A deployed agent is not the end; it is a data source. Every real question it answers, and every thumbs up, thumbs down, or correction a user gives, is the most valuable signal you have for making it better, more valuable than any dataset you could buy. Today you build the flywheel: capture production interactions and feedback, curate them into new eval cases (M26) and fine-tuning examples (M15), and feed them back in. Usage compounds into quality, and you do it without leaking anyone's private data.

Today's win: a feedback pipeline that turns real interactions into a regression eval case AND a corrected training example, with PII redacted on the way in, all demonstrated offline.

Today you will

  • Log production interactions (question, answer, sources, feedback) with PII redacted at write time
  • Read the three core signals: thumbs up, thumbs down + correction, and down with no fix
  • Curate logs into eval cases (M26): up becomes golden, down+correction becomes a regression
  • Curate logs into fine-tuning examples (M15): learn from good answers and corrected ones
  • See the flywheel: usage becomes the data that improves the agent, while respecting privacy (M14)

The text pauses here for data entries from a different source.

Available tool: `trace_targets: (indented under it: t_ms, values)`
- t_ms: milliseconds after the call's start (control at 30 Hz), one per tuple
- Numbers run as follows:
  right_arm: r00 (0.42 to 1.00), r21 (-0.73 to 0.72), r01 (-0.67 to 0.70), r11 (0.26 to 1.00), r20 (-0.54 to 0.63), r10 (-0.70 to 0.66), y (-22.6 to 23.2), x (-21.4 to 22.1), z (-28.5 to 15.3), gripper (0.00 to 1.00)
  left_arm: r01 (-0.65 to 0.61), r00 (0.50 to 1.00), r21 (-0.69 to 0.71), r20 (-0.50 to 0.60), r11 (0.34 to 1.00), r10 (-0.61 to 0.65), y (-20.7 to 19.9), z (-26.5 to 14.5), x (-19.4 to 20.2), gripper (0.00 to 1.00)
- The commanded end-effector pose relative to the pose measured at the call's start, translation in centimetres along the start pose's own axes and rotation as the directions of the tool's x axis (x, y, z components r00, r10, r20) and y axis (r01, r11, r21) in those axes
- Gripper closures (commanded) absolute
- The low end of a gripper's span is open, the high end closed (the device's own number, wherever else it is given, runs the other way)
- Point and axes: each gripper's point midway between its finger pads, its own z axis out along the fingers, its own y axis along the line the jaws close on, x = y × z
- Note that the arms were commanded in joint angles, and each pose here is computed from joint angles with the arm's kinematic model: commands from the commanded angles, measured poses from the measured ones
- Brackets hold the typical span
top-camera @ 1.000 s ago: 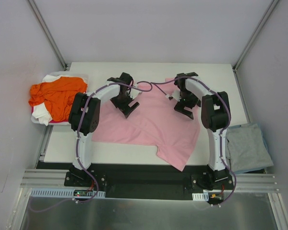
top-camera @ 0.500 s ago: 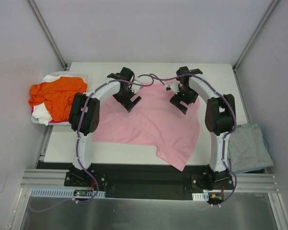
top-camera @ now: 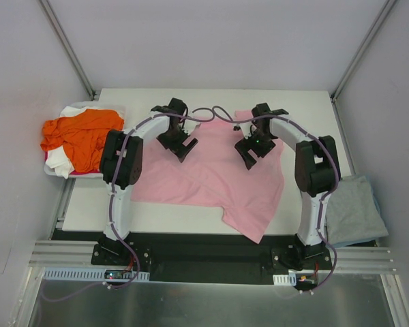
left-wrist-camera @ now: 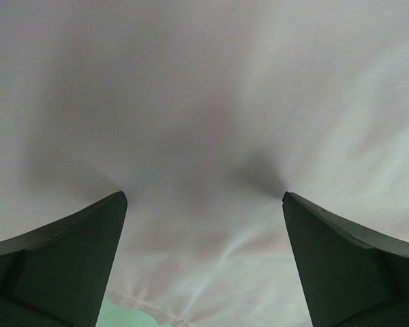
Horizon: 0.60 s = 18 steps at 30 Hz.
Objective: Fold and stack the t-shirts
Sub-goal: Flatten the tshirt out
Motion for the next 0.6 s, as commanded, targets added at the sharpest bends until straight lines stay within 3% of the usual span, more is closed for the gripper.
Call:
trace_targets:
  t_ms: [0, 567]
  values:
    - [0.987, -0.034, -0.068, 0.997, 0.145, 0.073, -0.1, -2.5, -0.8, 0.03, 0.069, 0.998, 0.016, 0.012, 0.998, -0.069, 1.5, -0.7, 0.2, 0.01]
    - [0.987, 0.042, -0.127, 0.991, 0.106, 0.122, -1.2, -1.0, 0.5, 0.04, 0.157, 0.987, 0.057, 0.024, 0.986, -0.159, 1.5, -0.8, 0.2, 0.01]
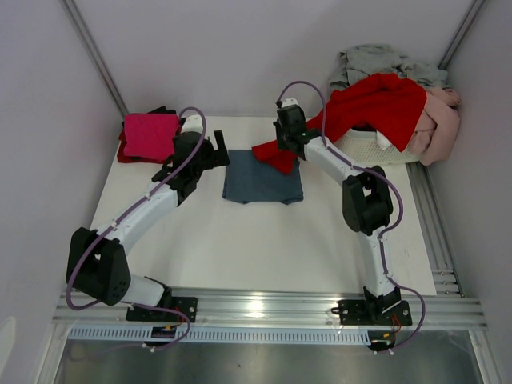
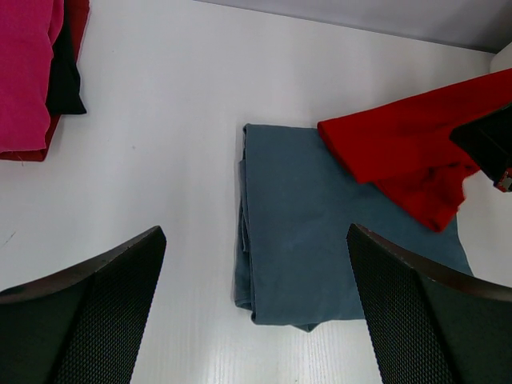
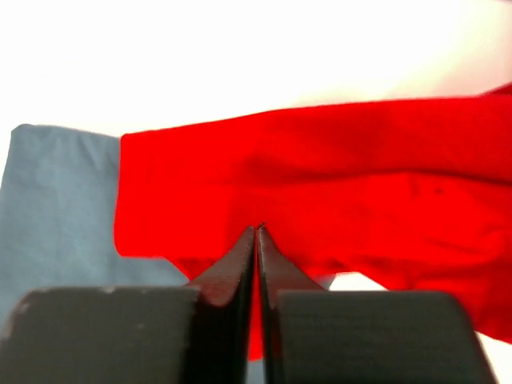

Run of show (about 50 minutes)

Time What we do
0:00 Hook: your agent is a data source
0:05 The one idea: capture, curate, feed back (read notes.md)
0:12 Lab Part A: log interactions with feedback, and redact PII
0:28 Lab Part B: curate into eval cases and fine-tuning examples
0:45 Show: post a down-vote that became a regression test and a training fix
0:50 Wrap

If you get stuck

  • Connects M20/M26 (evals) with M15 (fine-tuning) and M14 (privacy). The whole lab runs offline, free, no key (logging and curation are plain Python over JSONL).
  • No new libraries. Nothing here can harm your computer; all the data is synthetic.
  • The mental model: feedback is labeled data you already paid to generate. Curation is the judgement step that turns it into evals and training data.

Optional challenge

Open starters/add_signal.py and add an implicit feedback signal: treat a user's edit of the answer as a correction, or "try again" as a weak negative. Implicit signals are far more plentiful than thumbs, but noisier, so curate them carefully (and redact PII first).